• **Instructions to follow**:
Your copy should repeat the data that follows exactly and contain no image.

• **Extracted information**:
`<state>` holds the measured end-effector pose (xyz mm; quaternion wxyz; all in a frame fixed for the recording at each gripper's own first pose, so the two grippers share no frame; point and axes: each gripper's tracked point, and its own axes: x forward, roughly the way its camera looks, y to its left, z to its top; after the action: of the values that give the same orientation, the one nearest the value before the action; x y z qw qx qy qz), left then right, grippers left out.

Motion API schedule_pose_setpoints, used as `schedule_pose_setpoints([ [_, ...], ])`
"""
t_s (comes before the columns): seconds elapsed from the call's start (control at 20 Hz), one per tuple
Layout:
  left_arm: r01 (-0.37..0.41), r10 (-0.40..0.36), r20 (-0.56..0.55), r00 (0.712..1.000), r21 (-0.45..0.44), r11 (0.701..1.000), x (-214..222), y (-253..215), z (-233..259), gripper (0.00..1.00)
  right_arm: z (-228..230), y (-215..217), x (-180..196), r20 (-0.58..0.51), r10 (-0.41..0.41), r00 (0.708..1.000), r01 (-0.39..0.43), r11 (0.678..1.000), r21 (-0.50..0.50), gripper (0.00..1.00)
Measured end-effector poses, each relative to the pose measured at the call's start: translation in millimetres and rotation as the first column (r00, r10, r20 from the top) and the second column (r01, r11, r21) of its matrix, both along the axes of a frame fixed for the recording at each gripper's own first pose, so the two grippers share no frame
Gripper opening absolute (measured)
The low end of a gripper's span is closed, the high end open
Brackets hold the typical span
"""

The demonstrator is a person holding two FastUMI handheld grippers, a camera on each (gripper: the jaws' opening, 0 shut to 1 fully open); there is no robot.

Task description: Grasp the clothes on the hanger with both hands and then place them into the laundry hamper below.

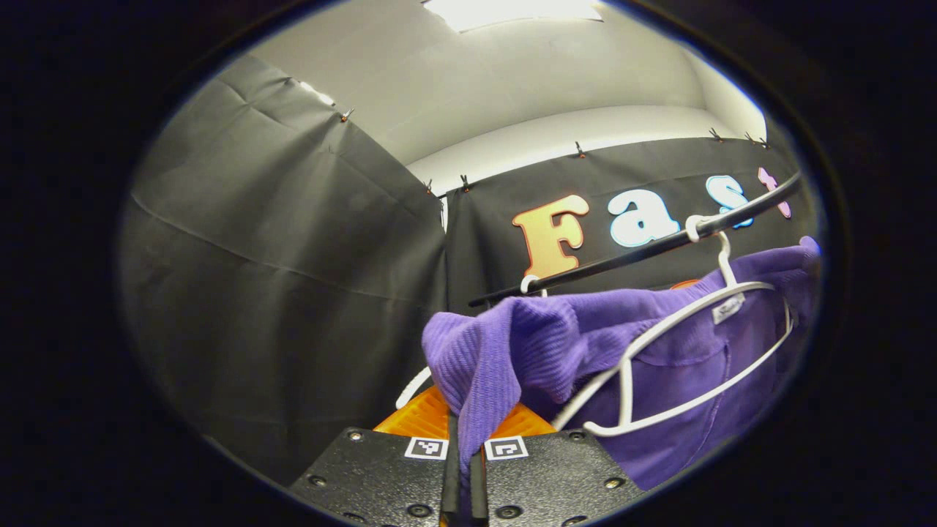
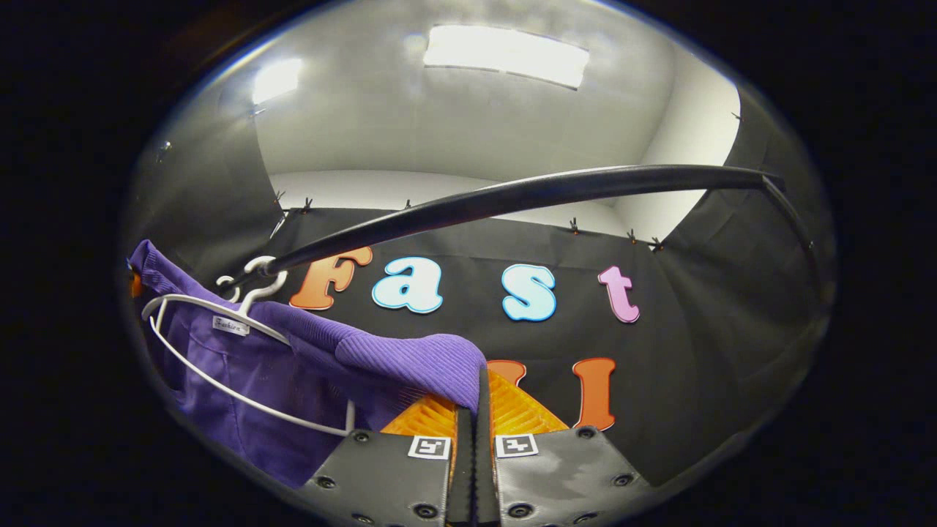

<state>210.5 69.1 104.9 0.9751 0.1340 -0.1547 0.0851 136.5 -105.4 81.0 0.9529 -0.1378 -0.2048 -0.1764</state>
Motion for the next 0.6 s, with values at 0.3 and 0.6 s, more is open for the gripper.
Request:
schedule_pose_setpoints([
  [0.3, 0.051, -0.053, -0.066, 0.996, -0.024, 0.998, 35.3, -3.8, -4.6, 0.07, -6.2, -35.0, 37.1, -0.006, -0.14, 0.99, 0.139, 0.99, -0.031, 0.05],
  [0.6, 0.072, -0.08, -0.146, 0.986, -0.058, 0.996, 53.2, -8.2, -44.3, 0.05, -31.4, -44.8, 62.0, -0.072, -0.159, 0.985, 0.157, 0.987, -0.03, 0.05],
])
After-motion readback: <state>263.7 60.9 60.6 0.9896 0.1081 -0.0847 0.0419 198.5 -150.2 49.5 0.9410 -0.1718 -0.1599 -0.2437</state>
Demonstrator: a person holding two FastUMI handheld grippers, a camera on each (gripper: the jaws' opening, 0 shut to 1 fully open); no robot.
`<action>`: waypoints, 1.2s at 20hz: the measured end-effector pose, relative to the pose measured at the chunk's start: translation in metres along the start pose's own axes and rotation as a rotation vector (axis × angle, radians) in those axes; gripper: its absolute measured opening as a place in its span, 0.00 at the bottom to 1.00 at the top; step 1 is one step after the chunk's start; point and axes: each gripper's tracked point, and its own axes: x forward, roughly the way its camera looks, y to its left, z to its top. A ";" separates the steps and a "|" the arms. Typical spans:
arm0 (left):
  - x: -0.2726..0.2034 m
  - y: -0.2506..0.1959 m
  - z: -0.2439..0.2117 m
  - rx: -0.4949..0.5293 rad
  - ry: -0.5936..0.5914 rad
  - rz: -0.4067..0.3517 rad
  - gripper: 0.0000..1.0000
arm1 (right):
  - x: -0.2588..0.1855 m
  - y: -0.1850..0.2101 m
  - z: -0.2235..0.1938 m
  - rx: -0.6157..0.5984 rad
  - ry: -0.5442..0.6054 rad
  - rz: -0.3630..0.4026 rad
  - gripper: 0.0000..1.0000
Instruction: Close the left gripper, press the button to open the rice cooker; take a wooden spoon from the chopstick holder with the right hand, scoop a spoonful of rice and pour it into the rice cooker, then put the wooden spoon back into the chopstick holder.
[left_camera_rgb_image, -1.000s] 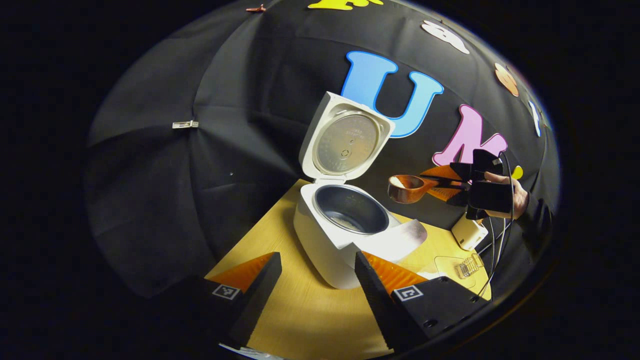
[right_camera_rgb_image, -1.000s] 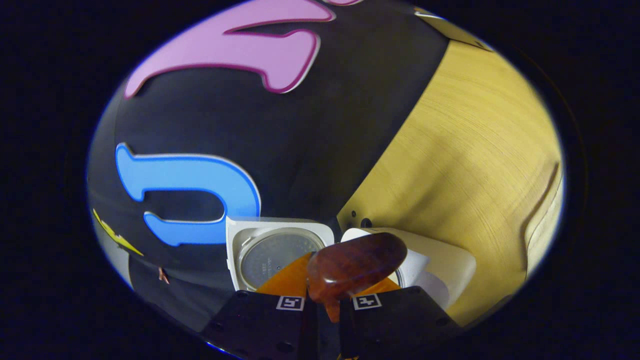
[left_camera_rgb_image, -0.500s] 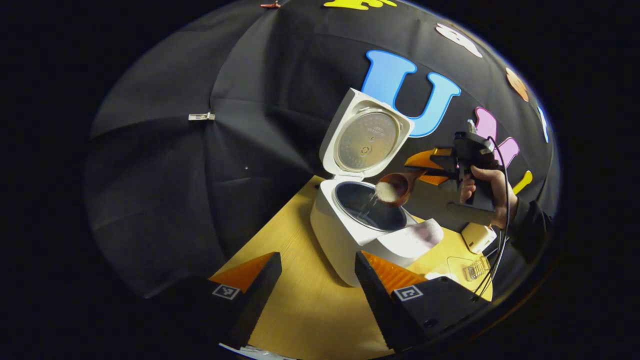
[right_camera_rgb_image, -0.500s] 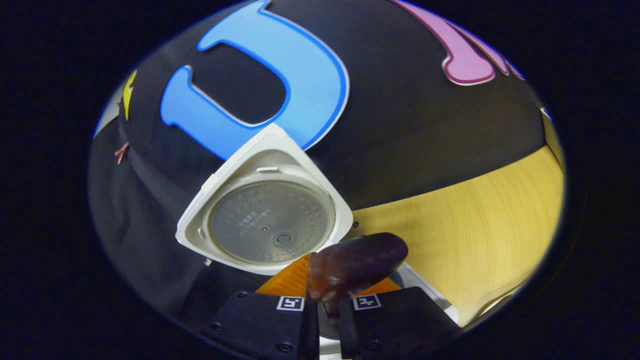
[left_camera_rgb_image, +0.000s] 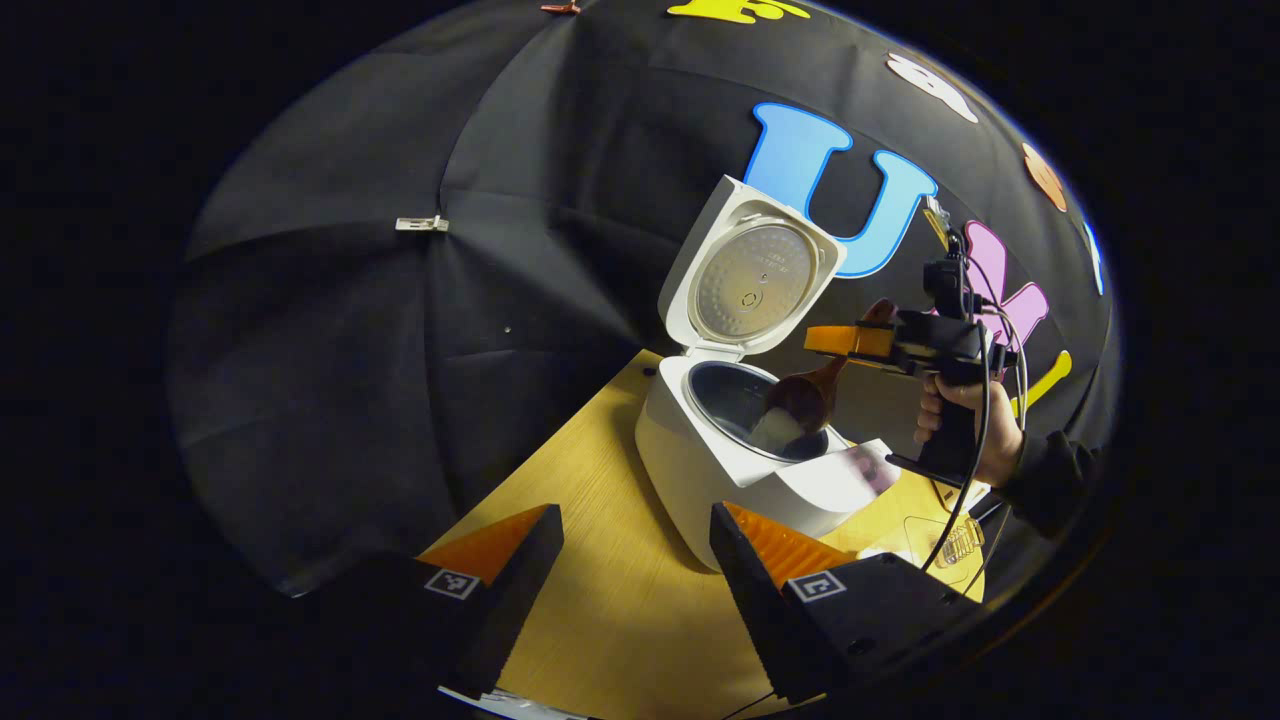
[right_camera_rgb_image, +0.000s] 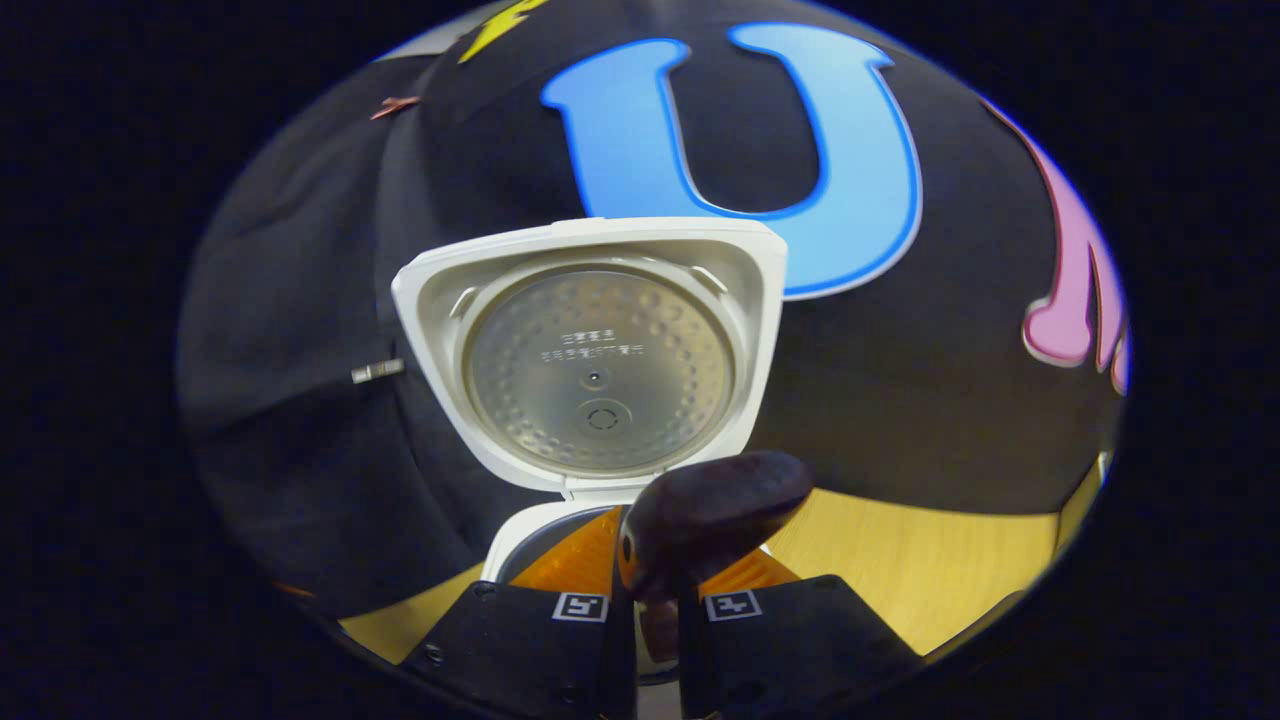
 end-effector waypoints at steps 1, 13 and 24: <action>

• **Task solution**:
`<state>` holds the measured end-effector pose (xyz mm; quaternion wxyz; all in a frame fixed for the recording at each gripper's own first pose, so the two grippers share no frame; point and axes: each gripper's tracked point, and its own axes: x forward, roughly the way its camera looks, y to its left, z to its top; after the action: of the values that give the same orientation, the one nearest the value before the action; x y z qw qx qy qz), left then right, grippers left out.

Motion API schedule_pose_setpoints, used as `schedule_pose_setpoints([ [_, ...], ])`
"""
t_s (comes before the columns): seconds elapsed from the call's start (control at 20 Hz), one per tuple
Layout:
  left_arm: r01 (-0.37..0.41), r10 (-0.40..0.36), r20 (-0.56..0.55), r00 (0.712..1.000), r21 (-0.45..0.44), r11 (0.701..1.000), x (-214..222), y (-253..215), z (-233..259), gripper (0.00..1.00)
  right_arm: z (-228..230), y (-215..217), x (-180..196), r20 (-0.58..0.51), r10 (-0.41..0.41), r00 (0.708..1.000), r01 (-0.39..0.43), r11 (0.678..1.000), r21 (-0.50..0.50), gripper (0.00..1.00)
Measured end-effector poses, each relative to the pose measured at the call's start: translation in millimetres and rotation as the first column (r00, r10, r20 from the top) and the second column (r01, r11, r21) of its matrix, both along the axes of a frame fixed for the recording at each gripper's own first pose, so the two grippers share no frame
Gripper opening absolute (measured)
The low end of a gripper's span is closed, the high end open
Brackets hold the typical span
"""

The demonstrator is a person holding two FastUMI handheld grippers, a camera on each (gripper: the jaws' opening, 0 shut to 1 fully open); there is no robot.

Task description: Grasp the clothes on the hanger with both hands and then place them into the laundry hamper below.


<state>210.5 69.1 104.9 0.9751 0.1340 -0.1547 0.0851 136.5 -105.4 81.0 0.9529 -0.1378 -0.2048 -0.1764</state>
Motion for the next 0.6 s, with values at 0.3 and 0.6 s, more is open for the gripper.
Request:
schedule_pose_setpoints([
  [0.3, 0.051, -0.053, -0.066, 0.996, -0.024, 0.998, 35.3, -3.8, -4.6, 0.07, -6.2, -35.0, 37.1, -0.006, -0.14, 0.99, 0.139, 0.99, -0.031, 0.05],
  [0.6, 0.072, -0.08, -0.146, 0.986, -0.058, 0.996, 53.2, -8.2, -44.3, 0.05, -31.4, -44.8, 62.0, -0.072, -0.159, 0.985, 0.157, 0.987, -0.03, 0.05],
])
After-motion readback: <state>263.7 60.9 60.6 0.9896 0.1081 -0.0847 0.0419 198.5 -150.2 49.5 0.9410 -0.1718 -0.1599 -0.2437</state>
Demonstrator: a person holding two FastUMI handheld grippers, a camera on each (gripper: the jaws' opening, 0 shut to 1 fully open); no robot.
`<action>`: waypoints, 1.2s at 20hz: the measured end-effector pose, relative to the pose measured at the chunk's start: translation in metres along the start pose's own axes and rotation as a rotation vector (axis × angle, radians) in those axes; gripper: its absolute measured opening as a place in its span, 0.00 at the bottom to 1.00 at the top; step 1 is one step after the chunk's start; point and axes: each gripper's tracked point, and its own axes: x forward, roughly the way its camera looks, y to its left, z to its top. A ";" separates the steps and a "|" the arms. Typical spans:
arm0 (left):
  - x: -0.2726..0.2034 m
  - y: -0.2506..0.1959 m
  - z: -0.2439..0.2117 m
  - rx: -0.4949..0.5293 rad
  - ry: -0.5936..0.5914 rad
  - rz: -0.4067..0.3517 rad
  - gripper: 0.0000..1.0000
arm1 (right):
  - x: -0.2588..0.1855 m
  - y: -0.1850..0.2101 m
  - z: -0.2235..0.1938 m
  - rx: -0.6157..0.5984 rad
  - ry: -0.5442..0.6054 rad
  - rz: -0.3630..0.4026 rad
  - gripper: 0.0000..1.0000
Instruction: Close the left gripper, press the button to open the rice cooker; take a wooden spoon from the chopstick holder with the right hand, scoop a spoonful of rice and pour it into the rice cooker, then put the wooden spoon back into the chopstick holder.
[left_camera_rgb_image, -1.000s] 
[right_camera_rgb_image, -1.000s] 
[left_camera_rgb_image, -0.500s] 
[right_camera_rgb_image, -0.500s] 
[left_camera_rgb_image, +0.000s] 
[right_camera_rgb_image, +0.000s] 
 end-effector waypoints at steps 1, 13 and 24: <action>

The exercise is now finished.